Lutchester stood for a short time in an absorbed and sombre silence. In the deep blue twilight his face seemed to have fallen into sterner lines. Without a doubt he was disturbed. Pamela looked at him anxiously.

“Is anything the matter?” she asked.

He shook his head.

“Nothing definite, only for the last few hours I have felt that things here are reaching a crisis. There is something going on around us, something which seems to fill Fischer and his friends with confidence, something which I don’t quite understand, and which it is my business to understand. That is really what is worrying me.”

She nodded sympathetically and glanced around for a moment.

“Let me tell you something,” she whispered. “This evening my uncle came into my room just before dinner. There is a little safe built in the wall for jewellery. He begged for the loan of it. His library safe, he said, was out of order. I couldn’t see what he put in, but when he had closed the door he stood looking at it for a moment curiously. I made some jesting remark about its being a treasure chest, but he answered me seriously. ‘You are going to sleep to-night, Pamela,’ he said, ‘within a few yards of a dozen or so of written words which will change the world’s history.'”

Lutchester was listening intently. There was a prolonged pause.

“Well?” he asked, at last.

She glanced at the little Yale key which hung from her bracelet.

“Nothing! I was just wondering how I should be able to sleep through the night without opening the safe.”

“But surely your uncle didn’t give you the key!”

She shook her head.

“I don’t suppose he knows I have such a thing,” she replied. “He has a master-key himself to all the safes, which he used. This is one the housekeeper gave me as soon as I arrived.”

Lutchester looked out into the darkness.

“Tell me,” he inquired, “is that your house–the next one to this?”

“That’s the old Hastings’ house,” she assented. “They are all family mansions along here.”

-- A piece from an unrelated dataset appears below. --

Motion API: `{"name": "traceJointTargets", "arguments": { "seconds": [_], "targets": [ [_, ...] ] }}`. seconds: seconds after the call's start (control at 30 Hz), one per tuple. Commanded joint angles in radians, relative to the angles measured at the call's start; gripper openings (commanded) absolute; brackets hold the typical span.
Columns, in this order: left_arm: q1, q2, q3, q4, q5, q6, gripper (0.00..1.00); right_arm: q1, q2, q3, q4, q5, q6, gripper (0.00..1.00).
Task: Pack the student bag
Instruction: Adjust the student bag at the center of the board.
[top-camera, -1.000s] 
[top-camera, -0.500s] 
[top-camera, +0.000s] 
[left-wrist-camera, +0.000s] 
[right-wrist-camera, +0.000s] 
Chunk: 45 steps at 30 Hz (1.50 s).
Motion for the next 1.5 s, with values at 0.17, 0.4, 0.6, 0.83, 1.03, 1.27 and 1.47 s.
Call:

“It looks an easy place to burgle,” he remarked.

She laughed quietly.

“I should think it would be,” she admitted. “There are any quantity of downstair windows. We don’t have burglaries in Washington, though –certainly not this side of the city.”

A little bevy of young people had found their way into the gardens. Lutchester waited until they had passed out of earshot before he spoke again.

“I have reason to believe,” he continued, “that in the course of their negotiations Fischer has deposited with your uncle a certain autograph letter, of which we have already spoken, making definite proposals to America if she will change her attitude on the neutrality question.”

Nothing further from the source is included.